Verfahren gemäss einem der Ansprüche 47 bis 53, worin die Probe aus einer Körperflüssigkeit oder Gewebe eines Individuums entnommen wird, die/das aus der Gruppe ausgewählt wird, die aus Blut, Plasma, Rückenmarksflüssigkeit, Speichel, Sperma, vaginalen Sekreten oder Urin besteht.
Verfahren gemäss Anspruch 54, worin das Individuum eine Angiogenese-bezogene Krankheit oder einen solchen Zustand hat.
Verwendung eines Endostatinproteins oder eines Fragments davon gemäss einem der Ansprüche 1 bis 13 oder einer Zusammensetzung gemäss einem der Ansprüche 14 bis 28 oder eines Antikörpers gemäss einem der Ansprüche 29 bis 39 zur Herstellung eines Medikaments zur Behandlung einer Angiogenese-bezogenen Krankheit.

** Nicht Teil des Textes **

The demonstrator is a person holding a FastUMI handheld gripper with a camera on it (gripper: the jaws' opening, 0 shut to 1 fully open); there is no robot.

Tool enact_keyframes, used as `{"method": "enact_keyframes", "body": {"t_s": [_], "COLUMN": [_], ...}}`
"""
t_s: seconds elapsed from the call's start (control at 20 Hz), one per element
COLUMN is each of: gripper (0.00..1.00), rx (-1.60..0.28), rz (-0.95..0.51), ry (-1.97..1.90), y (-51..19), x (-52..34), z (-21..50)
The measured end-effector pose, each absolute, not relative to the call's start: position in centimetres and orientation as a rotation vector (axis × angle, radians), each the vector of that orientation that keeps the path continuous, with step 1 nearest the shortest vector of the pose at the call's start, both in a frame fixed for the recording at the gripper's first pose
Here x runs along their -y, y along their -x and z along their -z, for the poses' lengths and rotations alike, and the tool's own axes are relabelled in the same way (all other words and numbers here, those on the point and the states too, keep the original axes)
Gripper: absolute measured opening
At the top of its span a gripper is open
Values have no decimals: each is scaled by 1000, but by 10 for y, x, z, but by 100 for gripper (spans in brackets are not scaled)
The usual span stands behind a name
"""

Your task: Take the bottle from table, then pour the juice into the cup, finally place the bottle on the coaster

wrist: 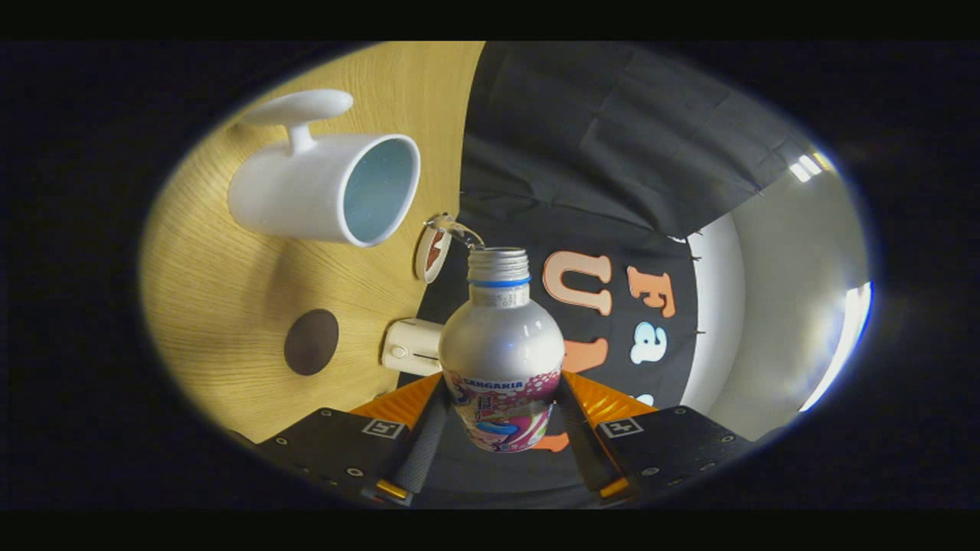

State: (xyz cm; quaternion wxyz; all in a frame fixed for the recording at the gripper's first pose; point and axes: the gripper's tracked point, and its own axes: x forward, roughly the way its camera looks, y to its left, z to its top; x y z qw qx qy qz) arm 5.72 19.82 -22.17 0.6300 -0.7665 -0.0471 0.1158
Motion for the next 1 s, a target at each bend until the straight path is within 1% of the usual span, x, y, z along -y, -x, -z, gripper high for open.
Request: {"method": "enact_keyframes", "body": {"t_s": [1.0], "gripper": [77], "rx": [158], "rz": [-285], "ry": [1854], "y": [-64], "x": [-198], "z": [216]}}
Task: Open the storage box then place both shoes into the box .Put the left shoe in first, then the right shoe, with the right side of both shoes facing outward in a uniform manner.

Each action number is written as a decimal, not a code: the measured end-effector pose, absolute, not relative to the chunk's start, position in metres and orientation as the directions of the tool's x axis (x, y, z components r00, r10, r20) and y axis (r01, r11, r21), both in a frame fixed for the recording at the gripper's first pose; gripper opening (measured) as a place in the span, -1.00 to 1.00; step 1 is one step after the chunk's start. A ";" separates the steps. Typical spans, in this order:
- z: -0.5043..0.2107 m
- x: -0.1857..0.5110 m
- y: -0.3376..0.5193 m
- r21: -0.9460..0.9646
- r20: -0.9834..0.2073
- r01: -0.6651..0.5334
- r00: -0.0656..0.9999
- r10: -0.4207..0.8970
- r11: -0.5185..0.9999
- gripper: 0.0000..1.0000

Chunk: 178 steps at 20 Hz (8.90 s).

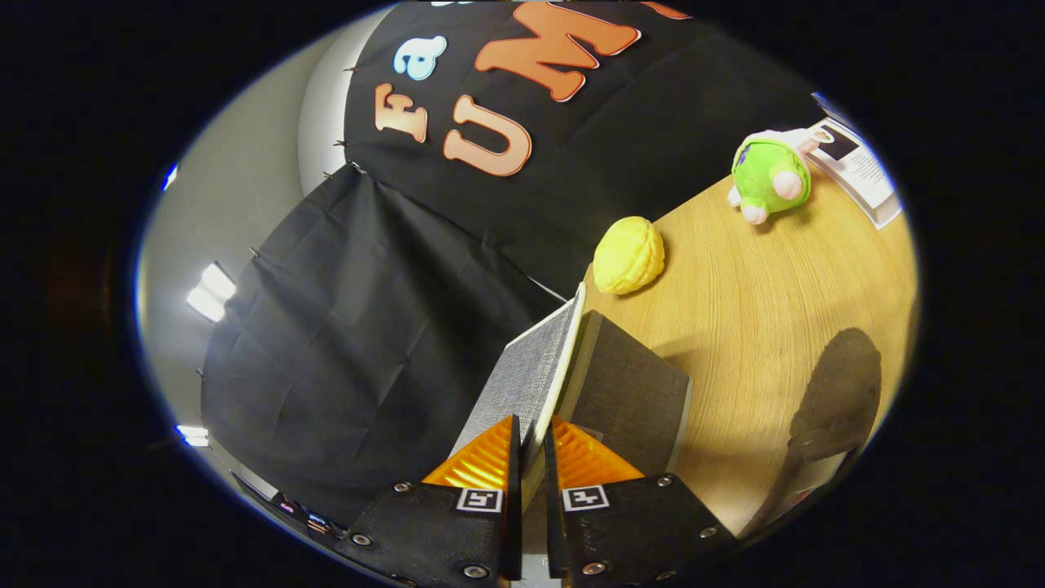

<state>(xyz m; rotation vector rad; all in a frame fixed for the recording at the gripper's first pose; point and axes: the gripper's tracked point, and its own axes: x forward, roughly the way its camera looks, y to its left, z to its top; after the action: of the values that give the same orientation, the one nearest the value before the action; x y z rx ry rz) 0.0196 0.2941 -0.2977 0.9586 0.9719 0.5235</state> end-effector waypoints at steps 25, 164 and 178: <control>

Verwendung gemäss Anspruch 56, worin die Angiogenese-bezogene Krankheit aus der Gruppe ausgewählt ist, die aus Krebs, soliden Tumoren, blutbürtigen Tumoren, Leukämien, Tumormetastasen, gutartigen Tumoren, Hämangiomen, Akustikusgeschwulsten, Neurofibromen, Trachomen, pyogenen Granulomen, rheumatoider Arthritis, Psoriasis, angiogenen Augenkrankheiten, diabetischer Retinopathie, Frühgeborenen-Retinopathie, Makuladegeneration, Hornhauttransplantatabstossung, neovaskulärem Glaukom, retrolentalen Fibroplasien, Rubeose, Osler-Webber-Syndrom, Myokardangiogenese, Plaque-Neovaskularisation, Telangiektasie, Blutergelenken, Angiofibrom, Wundgranulation, Darmverwachsungen, Atherosklerose, Sklerodermie, hypertrophischen Narben, Keloiden, Katzenkratzkrankheit und Geschwüren besteht.